Task directions: Copy the following data exactly and drop the pictures.

Supplied information:
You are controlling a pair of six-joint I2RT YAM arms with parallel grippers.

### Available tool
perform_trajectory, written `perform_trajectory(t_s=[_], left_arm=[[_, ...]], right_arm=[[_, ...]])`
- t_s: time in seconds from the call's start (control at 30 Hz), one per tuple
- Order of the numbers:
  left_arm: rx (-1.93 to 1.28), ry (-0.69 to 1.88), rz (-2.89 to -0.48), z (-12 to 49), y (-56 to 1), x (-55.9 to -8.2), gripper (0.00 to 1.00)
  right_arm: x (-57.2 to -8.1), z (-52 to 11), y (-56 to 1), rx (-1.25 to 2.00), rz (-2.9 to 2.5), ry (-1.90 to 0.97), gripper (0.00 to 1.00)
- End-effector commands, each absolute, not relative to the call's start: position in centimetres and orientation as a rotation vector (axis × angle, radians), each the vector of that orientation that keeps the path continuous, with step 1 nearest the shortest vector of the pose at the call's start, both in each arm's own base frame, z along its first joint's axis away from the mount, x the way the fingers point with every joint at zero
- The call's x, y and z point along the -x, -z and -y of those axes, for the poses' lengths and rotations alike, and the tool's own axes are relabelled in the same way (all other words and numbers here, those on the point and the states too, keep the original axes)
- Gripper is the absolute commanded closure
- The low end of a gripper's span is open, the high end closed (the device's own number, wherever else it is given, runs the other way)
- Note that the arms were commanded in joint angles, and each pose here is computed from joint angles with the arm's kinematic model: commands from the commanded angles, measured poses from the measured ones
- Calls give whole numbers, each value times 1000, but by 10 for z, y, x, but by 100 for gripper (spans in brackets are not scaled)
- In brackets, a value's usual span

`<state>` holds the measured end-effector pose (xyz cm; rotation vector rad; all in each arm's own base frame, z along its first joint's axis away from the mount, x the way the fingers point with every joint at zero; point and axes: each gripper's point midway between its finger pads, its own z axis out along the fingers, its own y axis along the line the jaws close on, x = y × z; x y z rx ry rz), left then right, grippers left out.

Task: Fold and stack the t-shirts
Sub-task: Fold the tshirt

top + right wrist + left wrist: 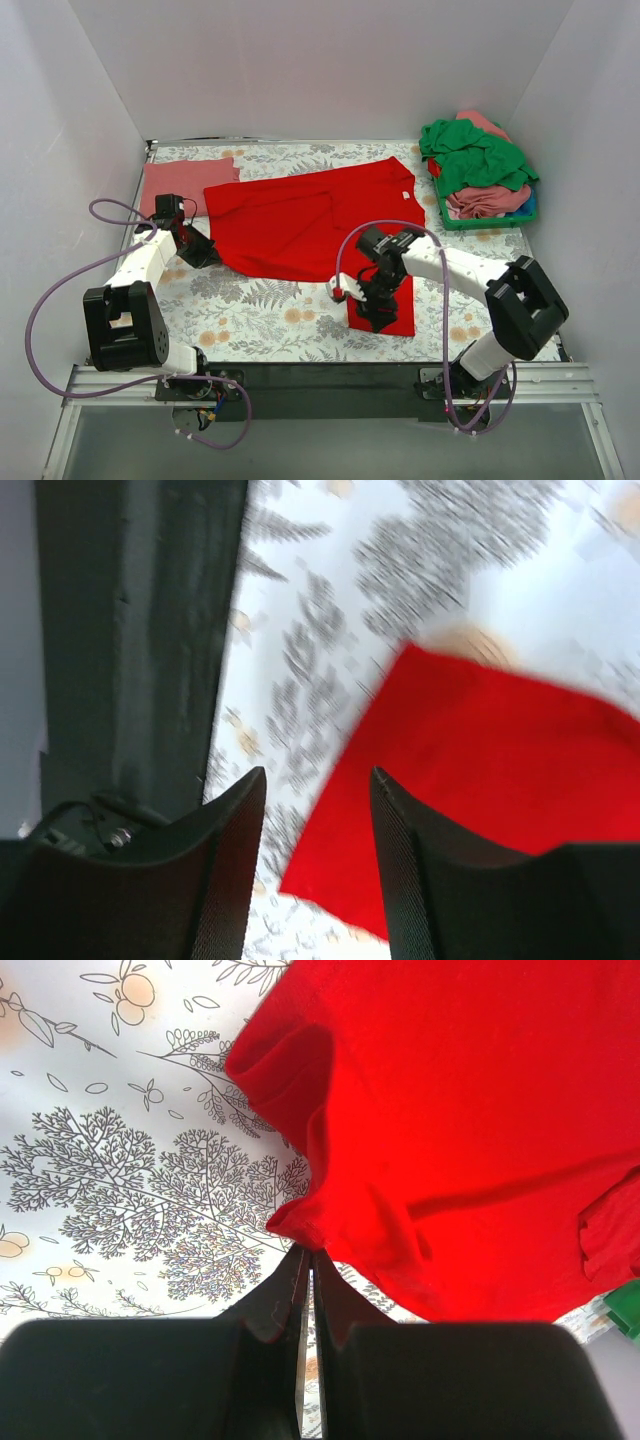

Response to this exercise:
You are controlling a pair of six-joint I2RT YAM arms with parallel grippers.

### Available tool
perform_trajectory, written `perform_trajectory(t_s=[_], left_arm=[[_, ...]], right_arm=[[_, ...]])`
- t_s: time in seconds from the call's start (control at 30 Hz), one per tuple
- Order of the numbers:
  left_arm: rx (-1.93 to 1.28), ry (-0.69 to 1.88), rz (-2.89 to -0.48), z (-12 to 49), y (-56 to 1), x (-55.9 to -8.2), gripper (0.00 to 1.00)
  right_arm: x (-57.2 to -8.1), z (-52 to 11), y (-56 to 1), rx (-1.25 to 2.00), rz (-2.9 to 2.5), ry (-1.90 to 0.97), gripper (0.00 to 1.00)
- End-effector commands, each absolute, not relative to the call's start: position in centimetres and orientation as a rotation vector (axis × angle, radians), each the vector of that orientation that keeps the path continuous, with step 1 nearest the shortest vector of the pose at the call's start, both in each arm's own base frame, z along its first joint's axis away from the mount, x the way the fingers point with every joint at zero
- The call's x, y and z point along the -x, -z and -y of those axes, for the poses' lengths and rotations alike, and the tool's own axes are relabelled in the same way (all other words and numbers here, those on the point and the states too, keep the original axes)
- Gripper is the absolute commanded closure
- The low end of a gripper's span is open, the high end closed (the device's own number, wherever else it is given, runs the other way)
- Note that the arms were commanded in joint angles, and each pose here is computed from joint angles with the arm's kinematic model: commands from the commanded angles, measured poses from the measured ones
- Calls give whole numbers, each value times 1000, but by 10 for z, y, x, but by 100 for gripper (spans in brackets are not scaled)
- In brackets, a value's usual span

`<state>` holds the measured end-effector pose (xyz cm; rotation vector rad; all in each arm's own base frame, z along its first joint's axis away from the mount, x the way the fingers point with every joint at zero; point and axes: each gripper's point midway between its finger pads, its own z axis out along the fingers, its own y axis along the line the jaws close on, x = y × z; x y z rx ry rz), left then right, grippers left out.

Task: Fold and stack the t-shirts
Sub-task: Fold the tshirt

top + right wrist + left wrist: 

This exercise is now done.